Gate predictions
In short
🚪 Gate predictions are here.
Aviate Pro can now show a likely departure or arrival gate when no confirmed gate is available yet.
Predictions are based on recent gate history and clearly marked as Predicted. Official data always wins, so the prediction is replaced as soon as Aviate receives a confirmed gate.
If there isn't enough useful history, the field stays empty. A bad guess isn't better than no guess.
🚪 Gate predictions are here
Airlines don't always publish a gate early. Sometimes you get one a few hours before departure. Sometimes it is much later. Until then, Aviate has had the same answer as everyone else: an empty field.
Pre-Release 6 changes that for Aviate Pro.

Official values still win
We did the same with delay predictions, but users preferred official values over AI predictions, so we decided to scrap them last month.
Gate predictions were built around that lesson. Aviate only shows one while we don't have a confirmed gate. As soon as a confirmed gate comes in, the prediction disappears and the official value takes its place.
We are not going to replace a real gate with something that is probably right.
How it works
Aviate looks at recent gate history for the flight and weighs newer observations more heavily. If one gate stands out, that is what you will see. If the history points to a small group or range, Aviate shows that instead of pretending one exact gate is certain.

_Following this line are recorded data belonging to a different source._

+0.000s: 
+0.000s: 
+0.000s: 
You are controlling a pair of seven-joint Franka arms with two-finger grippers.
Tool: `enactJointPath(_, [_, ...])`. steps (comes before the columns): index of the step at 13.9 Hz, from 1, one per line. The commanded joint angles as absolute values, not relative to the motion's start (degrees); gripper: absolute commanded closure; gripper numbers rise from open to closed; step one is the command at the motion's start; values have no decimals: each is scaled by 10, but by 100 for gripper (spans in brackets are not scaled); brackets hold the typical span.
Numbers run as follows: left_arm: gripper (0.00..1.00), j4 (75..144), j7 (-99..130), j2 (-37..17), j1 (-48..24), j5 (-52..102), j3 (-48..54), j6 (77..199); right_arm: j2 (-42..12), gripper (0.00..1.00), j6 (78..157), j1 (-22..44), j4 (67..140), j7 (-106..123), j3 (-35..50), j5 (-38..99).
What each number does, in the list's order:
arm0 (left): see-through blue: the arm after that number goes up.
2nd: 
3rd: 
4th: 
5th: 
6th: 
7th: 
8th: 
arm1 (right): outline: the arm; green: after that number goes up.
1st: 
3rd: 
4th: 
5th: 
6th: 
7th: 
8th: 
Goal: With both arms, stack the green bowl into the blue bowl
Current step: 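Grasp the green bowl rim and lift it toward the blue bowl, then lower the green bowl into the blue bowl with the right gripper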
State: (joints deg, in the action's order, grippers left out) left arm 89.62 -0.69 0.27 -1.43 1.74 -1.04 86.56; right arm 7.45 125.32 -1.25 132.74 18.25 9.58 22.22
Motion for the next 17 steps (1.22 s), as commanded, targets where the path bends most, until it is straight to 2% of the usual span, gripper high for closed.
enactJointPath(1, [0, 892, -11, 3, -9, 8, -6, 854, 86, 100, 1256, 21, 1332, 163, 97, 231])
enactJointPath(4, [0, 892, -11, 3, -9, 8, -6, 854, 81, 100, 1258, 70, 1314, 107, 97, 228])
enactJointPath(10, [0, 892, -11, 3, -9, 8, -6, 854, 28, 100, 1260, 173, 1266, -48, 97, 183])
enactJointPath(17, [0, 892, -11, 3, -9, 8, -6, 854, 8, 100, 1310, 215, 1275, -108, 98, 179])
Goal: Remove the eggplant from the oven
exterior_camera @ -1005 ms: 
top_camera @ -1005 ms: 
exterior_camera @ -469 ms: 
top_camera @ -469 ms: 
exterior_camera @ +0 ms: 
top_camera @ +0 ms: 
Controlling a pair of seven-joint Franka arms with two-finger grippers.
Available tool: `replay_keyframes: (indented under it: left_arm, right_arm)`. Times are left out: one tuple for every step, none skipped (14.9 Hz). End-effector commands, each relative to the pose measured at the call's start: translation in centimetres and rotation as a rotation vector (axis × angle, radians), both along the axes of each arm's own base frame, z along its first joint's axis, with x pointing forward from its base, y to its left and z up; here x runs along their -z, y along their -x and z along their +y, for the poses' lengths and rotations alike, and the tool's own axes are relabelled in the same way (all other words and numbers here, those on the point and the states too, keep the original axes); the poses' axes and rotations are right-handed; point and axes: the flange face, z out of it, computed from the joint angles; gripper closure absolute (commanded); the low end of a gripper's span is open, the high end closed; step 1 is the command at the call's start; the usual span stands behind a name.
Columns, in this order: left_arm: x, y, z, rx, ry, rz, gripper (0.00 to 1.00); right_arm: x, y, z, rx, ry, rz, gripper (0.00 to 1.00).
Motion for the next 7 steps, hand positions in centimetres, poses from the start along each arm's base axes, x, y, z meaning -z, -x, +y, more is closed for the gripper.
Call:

We believe this will help flyers plan their layover ahead by knowing the gate range they will be in.
Every result is marked Predicted, so it should never look like the airline has confirmed it.
If there isn't enough useful history, Aviate leaves the field empty. Gate predictions are meant to give you a head start, not send you confidently to the other side of your terminal.
Gate predictions are available with Aviate Pro for upcoming manual and scanned flights when a confirmed departure or arrival gate is still missing.